Colette : La Vagabonde et ses Maîtres à Moustaches

Colette : La Vagabonde et ses Maîtres à Moustaches

Les chats ont hanté la vie et l’œuvre de Colette

Si l’on devait résumer la vie de Sidonie-Gabrielle Colette, on ne pourrait passer outre sa plume acerbe, sa liberté scandaleuse et, surtout, sa passion dévorante pour les chats. Pour l’autrice de Sido et de La Chatte, l’animal n’était pas un simple ornement domestique, mais un miroir de l’âme, un égal, voire un modèle de dignité.

Une fascination charnelle et mystique

Dès son enfance dans l’Yonne, sous l’œil bienveillant de sa mère Sido, Colette apprend à observer la nature avec une précision quasi chirurgicale. Mais c’est pour le chat qu’elle développe une véritable fraternité. Elle ne se contentait pas de les aimer ; elle les étudiait, mimait leurs gestes et prétendait même parler leur langue.

Dans ses écrits, le chat n’est jamais réduit à un cliché de douceur. Il est :

  • Indépendant : Un symbole de la liberté de la femme qu’elle s’efforçait d’être.
  • Sensuel : Un être de velours et de griffes, rappelant que l’amour est aussi une affaire de peau.
  • Observateur : Un juge silencieux des travers humains.

« La Chatte » : Le chef-d’œuvre de la jalousie

Son roman le plus célèbre sur le sujet, La Chatte (1933), pousse cette passion dans ses retranchements psychologiques.
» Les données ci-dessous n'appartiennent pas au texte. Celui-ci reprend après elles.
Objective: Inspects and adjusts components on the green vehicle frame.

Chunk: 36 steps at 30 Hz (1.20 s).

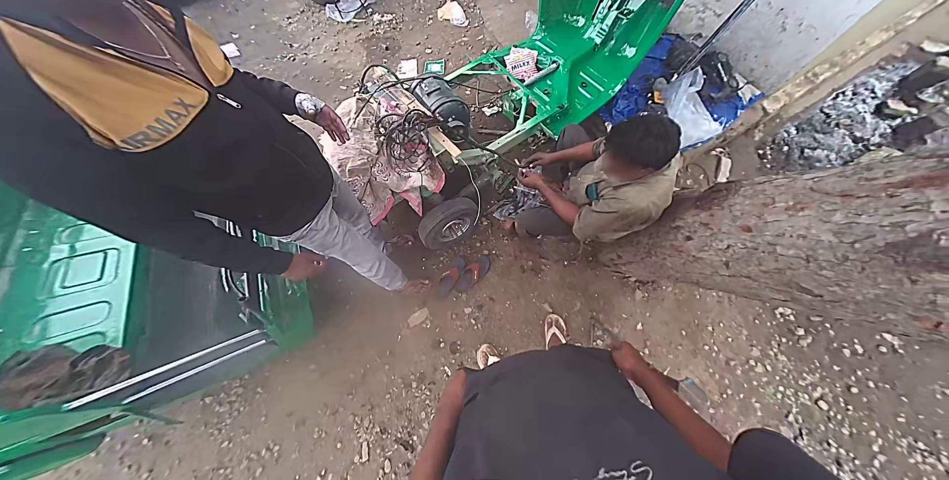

Dans ce récit, une jeune mariée, Camille, se retrouve en compétition directe avec Saha, la chatte chartreuse de son mari, Alain.

Ce n’est pas une simple rivalité entre un animal et une femme, c’est le conflit entre l’amour humain, souvent décevant et possessif, et l’attachement animal, pur et absolu. Pour Colette, il n’y a aucun doute : la noblesse se trouve du côté de la bête.


Une vie de « Maman Chat »

Tout au long de sa vie, Colette s’est entourée de compagnons mémorables qui ont marqué son œuvre et son quotidien :

Nom du chatParticularité
Kiki-la-DoucetteUn chartreux immortalisé dans les Dialogues de bêtes.
SahaLa chatte bleue qui a inspiré son roman éponyme.
La Chatte DernièreSa compagne de fin de vie, qui veillait sur elle au Palais-Royal.

Elle disait d’ailleurs avec ce brin de provocation qui la caractérisait :

« À fréquenter les chats, on ne risque que de s’enrichir. »

L’héritage d’une écriture « féline »

Le style de Colette lui-même est félin. Il est souple, musclé, précis. Elle ne décrit pas un chat, elle devient le chat. Sa capacité à retranscrire le frémissement d’une moustache ou le plaisir d’un rayon de soleil sur une fourrure a fait d’elle la plus grande avocate de la cause animale en littérature française.


Même clouée par l’arthrose dans son « lit-radeau » à la fin de sa vie, elle continuait de scruter le monde avec ce regard perçant, presque jaune, qu’elle partageait avec ses protégés. Colette n’était pas une « vieille dame aux chats » ; elle était une femme libre qui avait trouvé chez les félins les seuls êtres capables de comprendre son silence.